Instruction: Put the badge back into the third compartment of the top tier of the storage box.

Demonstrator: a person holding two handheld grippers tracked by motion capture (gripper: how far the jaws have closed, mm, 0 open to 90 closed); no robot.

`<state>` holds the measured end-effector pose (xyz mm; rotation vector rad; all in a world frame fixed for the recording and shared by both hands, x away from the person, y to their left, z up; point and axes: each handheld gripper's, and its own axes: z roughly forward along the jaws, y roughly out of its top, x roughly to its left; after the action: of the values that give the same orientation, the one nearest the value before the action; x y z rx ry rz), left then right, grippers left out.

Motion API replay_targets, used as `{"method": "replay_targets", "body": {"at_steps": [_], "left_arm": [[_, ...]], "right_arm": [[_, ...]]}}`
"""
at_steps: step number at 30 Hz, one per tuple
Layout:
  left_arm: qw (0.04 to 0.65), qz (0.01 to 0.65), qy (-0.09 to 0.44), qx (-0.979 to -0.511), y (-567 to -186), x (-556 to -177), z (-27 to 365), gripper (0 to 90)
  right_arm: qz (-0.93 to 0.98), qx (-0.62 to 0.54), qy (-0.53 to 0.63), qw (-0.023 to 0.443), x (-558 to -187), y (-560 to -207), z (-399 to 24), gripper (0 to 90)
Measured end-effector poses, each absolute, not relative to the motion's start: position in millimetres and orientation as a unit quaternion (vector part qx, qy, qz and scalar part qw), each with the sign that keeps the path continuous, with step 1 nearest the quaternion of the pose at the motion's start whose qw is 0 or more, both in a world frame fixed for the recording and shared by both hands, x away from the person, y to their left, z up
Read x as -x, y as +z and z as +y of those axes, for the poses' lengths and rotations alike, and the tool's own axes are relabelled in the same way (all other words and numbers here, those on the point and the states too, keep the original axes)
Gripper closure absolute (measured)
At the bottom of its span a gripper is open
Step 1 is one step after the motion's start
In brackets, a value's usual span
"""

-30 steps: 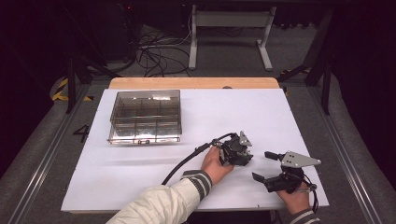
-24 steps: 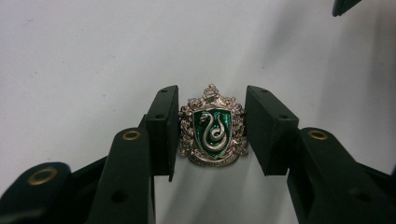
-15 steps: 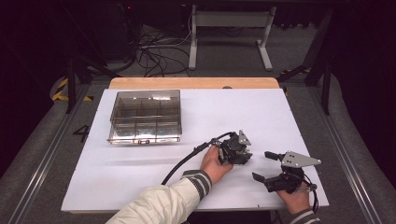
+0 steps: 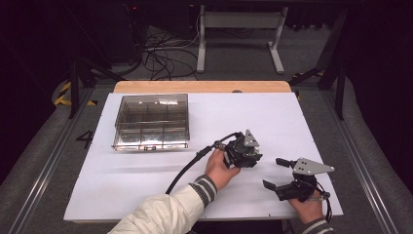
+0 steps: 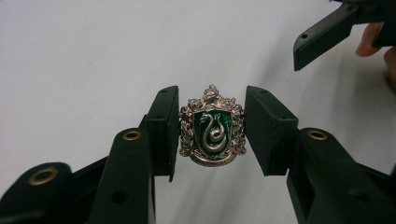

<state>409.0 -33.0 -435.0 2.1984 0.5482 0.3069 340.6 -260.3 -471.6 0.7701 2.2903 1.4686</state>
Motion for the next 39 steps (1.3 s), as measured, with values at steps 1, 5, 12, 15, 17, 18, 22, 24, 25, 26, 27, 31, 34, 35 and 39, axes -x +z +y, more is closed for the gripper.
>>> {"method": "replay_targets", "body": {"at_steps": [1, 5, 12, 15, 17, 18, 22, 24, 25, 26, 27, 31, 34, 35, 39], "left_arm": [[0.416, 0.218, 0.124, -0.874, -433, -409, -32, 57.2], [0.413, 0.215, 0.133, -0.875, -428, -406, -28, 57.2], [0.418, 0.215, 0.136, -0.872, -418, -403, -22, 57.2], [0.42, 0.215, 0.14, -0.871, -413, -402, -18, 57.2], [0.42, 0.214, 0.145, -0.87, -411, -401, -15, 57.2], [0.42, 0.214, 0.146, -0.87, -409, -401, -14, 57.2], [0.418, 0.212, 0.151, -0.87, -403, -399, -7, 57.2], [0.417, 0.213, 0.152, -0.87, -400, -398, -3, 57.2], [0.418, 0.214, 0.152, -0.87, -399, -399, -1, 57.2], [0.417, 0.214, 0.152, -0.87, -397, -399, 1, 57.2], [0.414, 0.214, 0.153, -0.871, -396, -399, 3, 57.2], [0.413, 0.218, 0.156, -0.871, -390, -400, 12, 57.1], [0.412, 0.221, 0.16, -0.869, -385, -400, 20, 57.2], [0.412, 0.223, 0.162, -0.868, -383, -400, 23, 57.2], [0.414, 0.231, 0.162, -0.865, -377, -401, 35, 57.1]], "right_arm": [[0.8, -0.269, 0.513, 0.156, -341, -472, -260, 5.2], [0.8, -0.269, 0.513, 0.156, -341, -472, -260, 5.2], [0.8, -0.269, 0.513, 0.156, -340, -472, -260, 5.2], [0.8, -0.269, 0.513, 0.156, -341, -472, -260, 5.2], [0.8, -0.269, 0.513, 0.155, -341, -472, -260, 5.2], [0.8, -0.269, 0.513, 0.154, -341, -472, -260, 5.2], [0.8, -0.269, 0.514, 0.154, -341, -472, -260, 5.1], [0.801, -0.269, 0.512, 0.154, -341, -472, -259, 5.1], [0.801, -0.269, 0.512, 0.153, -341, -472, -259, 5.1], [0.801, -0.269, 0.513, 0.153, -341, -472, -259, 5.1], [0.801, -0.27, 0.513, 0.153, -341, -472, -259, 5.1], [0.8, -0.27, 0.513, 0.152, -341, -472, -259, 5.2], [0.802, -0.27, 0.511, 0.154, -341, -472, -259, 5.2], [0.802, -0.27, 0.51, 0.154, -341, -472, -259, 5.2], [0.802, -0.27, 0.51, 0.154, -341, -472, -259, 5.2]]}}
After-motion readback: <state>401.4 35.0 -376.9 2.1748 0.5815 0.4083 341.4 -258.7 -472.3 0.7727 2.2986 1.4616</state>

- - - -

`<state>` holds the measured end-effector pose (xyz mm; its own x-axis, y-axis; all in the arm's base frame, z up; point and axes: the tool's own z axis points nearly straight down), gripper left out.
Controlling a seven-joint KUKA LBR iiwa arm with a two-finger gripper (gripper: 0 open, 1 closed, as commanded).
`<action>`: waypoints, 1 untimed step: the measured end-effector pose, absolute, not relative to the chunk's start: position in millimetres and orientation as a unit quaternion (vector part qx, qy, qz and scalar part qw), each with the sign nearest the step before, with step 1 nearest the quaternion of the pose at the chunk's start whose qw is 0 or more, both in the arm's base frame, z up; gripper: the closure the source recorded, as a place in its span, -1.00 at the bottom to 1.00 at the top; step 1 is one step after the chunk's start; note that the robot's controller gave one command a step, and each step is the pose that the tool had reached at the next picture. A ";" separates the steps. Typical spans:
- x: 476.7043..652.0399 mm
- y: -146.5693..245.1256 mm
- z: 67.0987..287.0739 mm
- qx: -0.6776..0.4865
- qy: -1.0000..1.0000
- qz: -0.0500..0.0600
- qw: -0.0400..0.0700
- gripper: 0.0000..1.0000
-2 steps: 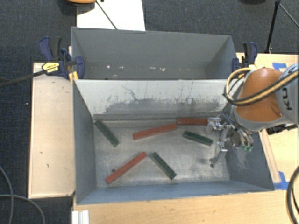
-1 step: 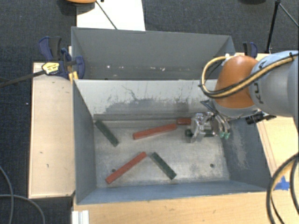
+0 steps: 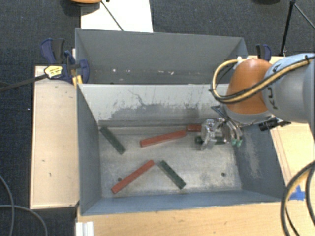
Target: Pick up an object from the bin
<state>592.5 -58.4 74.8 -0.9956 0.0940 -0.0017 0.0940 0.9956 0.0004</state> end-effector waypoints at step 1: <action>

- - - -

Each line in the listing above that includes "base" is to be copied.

__Exercise answer__.
`<state>` holds the measured end-effector pose (xyz mm; its own x-axis, y-axis; all in the arm's base frame, z up; point and axes: the tool's own z axis points nearly straight down), gripper left out.
`<action>`: waypoints, 1 untimed step: the measured end-effector pose, absolute, not relative to the chunk's start: position in millimetres and orientation as a unit quaternion (vector part qx, qy, qz and scalar part qw), each with the sign nearest the step before, with step 1 nearest the quaternion of the pose at the chunk's start whose qw is 0 or more, both in the arm's base frame, z up; gripper: the closure the source recorded, as a place in its span, -1.00 at the bottom to 1.00 at the top; step 1 is one step after the chunk's start; note that the robot's controller gave one command a step, and each step is the pose that the tool had reached at the next picture. A ";" separates the steps. Typical spans:

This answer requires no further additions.